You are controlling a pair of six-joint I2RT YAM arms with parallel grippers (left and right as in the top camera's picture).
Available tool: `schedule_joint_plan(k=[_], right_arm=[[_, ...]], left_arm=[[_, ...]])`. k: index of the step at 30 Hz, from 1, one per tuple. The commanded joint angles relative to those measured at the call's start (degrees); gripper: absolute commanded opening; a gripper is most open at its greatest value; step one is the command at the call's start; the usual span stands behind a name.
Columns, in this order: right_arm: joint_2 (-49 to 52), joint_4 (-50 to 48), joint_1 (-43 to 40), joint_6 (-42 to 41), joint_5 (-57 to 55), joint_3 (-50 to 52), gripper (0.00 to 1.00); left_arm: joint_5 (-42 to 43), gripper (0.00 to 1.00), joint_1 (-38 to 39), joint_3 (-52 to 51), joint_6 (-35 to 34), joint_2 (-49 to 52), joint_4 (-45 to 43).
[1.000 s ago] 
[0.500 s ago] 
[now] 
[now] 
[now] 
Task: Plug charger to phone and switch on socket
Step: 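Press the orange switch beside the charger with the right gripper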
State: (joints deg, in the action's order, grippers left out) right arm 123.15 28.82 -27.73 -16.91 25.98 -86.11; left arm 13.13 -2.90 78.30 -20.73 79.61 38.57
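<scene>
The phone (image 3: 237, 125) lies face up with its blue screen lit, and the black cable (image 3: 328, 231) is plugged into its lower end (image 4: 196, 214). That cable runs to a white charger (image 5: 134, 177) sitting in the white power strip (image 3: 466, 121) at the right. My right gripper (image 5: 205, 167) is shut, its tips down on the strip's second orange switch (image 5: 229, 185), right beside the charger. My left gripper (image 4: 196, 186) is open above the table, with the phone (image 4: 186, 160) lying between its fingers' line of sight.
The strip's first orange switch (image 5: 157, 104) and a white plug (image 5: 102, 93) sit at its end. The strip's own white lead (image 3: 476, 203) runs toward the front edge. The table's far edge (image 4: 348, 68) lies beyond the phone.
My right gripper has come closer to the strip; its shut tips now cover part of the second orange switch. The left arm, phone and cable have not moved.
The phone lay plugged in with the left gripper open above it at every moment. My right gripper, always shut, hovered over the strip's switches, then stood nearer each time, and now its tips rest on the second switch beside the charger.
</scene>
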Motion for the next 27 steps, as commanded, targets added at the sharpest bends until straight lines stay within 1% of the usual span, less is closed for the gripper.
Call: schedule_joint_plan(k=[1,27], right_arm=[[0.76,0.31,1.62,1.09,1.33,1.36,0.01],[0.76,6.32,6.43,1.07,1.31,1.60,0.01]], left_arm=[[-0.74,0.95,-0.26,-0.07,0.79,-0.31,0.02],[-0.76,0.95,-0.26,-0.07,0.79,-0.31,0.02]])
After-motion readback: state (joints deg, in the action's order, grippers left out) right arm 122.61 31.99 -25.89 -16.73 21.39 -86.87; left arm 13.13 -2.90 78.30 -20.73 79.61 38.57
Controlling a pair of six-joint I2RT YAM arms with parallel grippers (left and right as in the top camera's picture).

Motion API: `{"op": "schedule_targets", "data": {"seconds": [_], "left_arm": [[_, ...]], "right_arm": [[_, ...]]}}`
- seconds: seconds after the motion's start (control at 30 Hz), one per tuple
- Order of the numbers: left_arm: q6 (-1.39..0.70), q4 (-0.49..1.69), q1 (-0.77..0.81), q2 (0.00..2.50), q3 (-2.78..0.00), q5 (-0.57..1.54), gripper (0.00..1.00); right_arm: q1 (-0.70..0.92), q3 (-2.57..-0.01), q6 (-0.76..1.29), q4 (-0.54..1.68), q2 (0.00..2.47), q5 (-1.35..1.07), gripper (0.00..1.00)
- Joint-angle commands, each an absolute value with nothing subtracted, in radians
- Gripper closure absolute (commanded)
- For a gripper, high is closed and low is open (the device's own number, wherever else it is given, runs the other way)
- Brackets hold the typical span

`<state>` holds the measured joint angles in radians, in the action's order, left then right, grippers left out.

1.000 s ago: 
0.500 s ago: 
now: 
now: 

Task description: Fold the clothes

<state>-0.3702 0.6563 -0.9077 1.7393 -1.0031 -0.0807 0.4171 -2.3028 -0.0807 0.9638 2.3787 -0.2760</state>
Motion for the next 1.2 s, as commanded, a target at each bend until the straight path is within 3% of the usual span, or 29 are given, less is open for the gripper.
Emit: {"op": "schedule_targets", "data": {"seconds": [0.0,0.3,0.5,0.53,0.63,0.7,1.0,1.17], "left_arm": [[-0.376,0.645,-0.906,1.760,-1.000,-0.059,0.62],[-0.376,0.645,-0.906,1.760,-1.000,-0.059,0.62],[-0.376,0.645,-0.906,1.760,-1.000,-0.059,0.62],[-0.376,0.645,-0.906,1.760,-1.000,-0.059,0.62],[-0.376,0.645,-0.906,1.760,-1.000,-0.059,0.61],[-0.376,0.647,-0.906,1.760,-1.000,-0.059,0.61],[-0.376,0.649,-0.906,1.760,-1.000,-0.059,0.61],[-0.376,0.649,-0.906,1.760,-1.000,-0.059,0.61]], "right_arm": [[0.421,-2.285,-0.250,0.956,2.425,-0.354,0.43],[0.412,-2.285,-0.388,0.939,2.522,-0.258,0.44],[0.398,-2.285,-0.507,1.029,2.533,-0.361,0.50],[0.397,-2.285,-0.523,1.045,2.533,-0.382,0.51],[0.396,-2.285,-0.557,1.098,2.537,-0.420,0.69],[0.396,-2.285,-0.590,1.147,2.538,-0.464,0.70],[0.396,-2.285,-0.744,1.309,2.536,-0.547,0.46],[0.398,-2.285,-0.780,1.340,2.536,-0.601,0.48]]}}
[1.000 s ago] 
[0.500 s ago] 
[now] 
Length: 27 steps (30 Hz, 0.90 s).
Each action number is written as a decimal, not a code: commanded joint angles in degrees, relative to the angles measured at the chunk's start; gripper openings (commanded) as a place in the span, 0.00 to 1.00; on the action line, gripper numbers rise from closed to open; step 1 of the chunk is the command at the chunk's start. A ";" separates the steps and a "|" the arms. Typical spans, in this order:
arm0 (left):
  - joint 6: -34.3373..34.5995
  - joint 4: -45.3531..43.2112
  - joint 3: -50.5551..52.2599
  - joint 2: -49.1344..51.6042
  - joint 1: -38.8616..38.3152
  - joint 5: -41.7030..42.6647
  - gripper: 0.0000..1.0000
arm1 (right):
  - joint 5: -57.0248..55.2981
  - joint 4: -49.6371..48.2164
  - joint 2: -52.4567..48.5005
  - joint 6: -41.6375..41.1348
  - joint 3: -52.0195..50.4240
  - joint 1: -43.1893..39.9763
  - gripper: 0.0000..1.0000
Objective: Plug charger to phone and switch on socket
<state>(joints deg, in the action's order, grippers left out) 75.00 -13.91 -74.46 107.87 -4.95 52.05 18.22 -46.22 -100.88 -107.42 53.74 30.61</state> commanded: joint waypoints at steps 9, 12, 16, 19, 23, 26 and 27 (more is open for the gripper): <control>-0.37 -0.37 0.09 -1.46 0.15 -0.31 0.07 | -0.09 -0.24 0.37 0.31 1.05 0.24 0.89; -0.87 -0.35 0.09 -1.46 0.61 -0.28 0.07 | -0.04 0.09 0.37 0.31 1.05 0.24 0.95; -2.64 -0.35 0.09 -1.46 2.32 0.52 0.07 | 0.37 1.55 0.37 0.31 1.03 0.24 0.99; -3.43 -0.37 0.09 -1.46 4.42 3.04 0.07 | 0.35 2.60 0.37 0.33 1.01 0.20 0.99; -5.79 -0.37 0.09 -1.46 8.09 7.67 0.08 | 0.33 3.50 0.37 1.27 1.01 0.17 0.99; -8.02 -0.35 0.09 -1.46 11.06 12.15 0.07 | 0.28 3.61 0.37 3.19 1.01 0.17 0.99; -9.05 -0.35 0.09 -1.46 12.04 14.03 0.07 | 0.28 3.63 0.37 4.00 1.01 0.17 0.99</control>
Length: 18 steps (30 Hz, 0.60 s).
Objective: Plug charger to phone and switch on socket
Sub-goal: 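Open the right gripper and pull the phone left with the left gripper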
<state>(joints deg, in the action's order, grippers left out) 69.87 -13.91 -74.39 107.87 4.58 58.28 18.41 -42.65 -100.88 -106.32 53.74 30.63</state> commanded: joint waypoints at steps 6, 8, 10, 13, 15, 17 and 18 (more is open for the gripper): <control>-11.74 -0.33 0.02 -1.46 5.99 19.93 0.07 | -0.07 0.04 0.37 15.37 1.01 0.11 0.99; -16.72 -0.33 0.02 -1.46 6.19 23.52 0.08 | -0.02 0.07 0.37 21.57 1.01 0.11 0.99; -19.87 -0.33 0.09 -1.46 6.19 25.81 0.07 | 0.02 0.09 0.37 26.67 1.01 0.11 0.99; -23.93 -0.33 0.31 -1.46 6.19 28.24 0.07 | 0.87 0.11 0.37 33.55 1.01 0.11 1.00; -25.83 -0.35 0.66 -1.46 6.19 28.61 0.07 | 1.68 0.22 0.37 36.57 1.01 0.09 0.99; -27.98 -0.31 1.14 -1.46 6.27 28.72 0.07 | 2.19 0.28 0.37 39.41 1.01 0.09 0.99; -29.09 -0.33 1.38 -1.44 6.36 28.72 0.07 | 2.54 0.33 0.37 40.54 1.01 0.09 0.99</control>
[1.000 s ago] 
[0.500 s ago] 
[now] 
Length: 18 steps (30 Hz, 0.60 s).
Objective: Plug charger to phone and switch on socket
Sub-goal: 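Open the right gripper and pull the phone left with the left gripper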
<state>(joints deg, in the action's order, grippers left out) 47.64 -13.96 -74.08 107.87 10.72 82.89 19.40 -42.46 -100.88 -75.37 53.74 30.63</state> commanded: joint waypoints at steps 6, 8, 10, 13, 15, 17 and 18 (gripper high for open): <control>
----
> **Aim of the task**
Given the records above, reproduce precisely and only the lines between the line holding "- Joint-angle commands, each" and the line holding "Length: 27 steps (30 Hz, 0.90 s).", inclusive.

> **Answer to this exercise**
- Joint-angle commands, each an absolute value with nothing subtracted, in radians
- Gripper closure absolute (commanded)
- For a gripper, high is closed and low is open (the device's own number, wherever else it is given, runs the other way)
- Brackets hold the typical span

`<state>` holds the measured joint angles in radians, in the action's order, left then right, grippers left out.

1.000 s ago: 
0.500 s ago: 
now: 
now: 

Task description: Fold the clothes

<state>-0.3702 0.6563 -0.9077 1.7393 -1.0031 -0.0807 0.4171 -2.3028 -0.0807 0.9638 2.3787 -0.2760</state>
Motion for the next 1.2 s, as commanded, a target at each bend until the straight path is within 3% of the usual span, or 29 are given, less is open for the gripper.
Emit: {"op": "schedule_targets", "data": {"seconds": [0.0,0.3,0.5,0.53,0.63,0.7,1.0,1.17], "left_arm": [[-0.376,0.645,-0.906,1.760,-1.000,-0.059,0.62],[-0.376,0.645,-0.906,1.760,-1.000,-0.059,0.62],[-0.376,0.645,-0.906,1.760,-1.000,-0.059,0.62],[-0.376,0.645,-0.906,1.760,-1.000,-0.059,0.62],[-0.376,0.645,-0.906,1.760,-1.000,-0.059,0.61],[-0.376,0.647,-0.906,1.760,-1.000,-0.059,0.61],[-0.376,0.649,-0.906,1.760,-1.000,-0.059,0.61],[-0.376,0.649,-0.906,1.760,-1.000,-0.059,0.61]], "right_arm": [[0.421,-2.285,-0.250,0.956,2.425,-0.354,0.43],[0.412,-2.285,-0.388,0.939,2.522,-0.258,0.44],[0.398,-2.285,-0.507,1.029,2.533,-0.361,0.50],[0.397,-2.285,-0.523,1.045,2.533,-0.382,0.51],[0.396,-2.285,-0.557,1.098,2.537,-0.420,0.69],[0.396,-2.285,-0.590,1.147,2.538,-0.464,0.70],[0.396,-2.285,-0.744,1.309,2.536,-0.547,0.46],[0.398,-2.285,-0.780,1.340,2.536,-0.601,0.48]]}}
[1.000 s ago] 
[0.500 s ago] 
[now] 
Length: 27 steps (30 Hz, 0.90 s).

The output is complete, and nothing more is needed.